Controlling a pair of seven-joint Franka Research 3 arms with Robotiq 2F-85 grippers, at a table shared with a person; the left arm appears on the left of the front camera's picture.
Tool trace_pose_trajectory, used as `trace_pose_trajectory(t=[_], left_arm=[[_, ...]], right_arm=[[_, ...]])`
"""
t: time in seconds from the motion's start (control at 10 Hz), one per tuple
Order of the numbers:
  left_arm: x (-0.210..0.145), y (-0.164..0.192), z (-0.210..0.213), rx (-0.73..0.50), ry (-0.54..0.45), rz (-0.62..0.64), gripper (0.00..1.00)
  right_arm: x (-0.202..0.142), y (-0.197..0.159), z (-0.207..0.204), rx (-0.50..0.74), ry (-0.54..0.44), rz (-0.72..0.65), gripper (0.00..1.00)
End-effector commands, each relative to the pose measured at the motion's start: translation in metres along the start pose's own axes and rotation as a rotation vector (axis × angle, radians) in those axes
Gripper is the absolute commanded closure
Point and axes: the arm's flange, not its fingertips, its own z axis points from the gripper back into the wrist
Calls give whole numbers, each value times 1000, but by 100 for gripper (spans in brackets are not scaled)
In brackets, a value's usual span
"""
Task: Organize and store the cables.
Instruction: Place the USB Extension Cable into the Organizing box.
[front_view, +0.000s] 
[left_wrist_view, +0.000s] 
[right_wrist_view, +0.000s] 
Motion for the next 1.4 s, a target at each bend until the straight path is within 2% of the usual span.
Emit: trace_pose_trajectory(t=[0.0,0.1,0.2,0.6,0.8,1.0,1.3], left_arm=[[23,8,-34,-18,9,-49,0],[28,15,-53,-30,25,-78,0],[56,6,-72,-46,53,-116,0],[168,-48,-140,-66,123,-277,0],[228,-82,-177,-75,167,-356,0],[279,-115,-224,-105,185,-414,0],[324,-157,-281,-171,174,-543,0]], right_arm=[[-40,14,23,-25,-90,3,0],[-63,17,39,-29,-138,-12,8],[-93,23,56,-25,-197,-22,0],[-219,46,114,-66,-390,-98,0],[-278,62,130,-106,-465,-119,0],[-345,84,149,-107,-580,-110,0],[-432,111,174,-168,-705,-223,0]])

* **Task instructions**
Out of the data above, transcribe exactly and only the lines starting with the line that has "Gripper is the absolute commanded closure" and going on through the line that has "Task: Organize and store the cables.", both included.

* **Task solution**
Gripper is the absolute commanded closure
Point and axes: the arm's flange, not its fingertips, its own z axis points from the gripper back into the wrist
Calls give whole numbers, each value times 1000, but by 100 for gripper (spans in brackets are not scaled)
In brackets, a value's usual span
"""
Task: Organize and store the cables.

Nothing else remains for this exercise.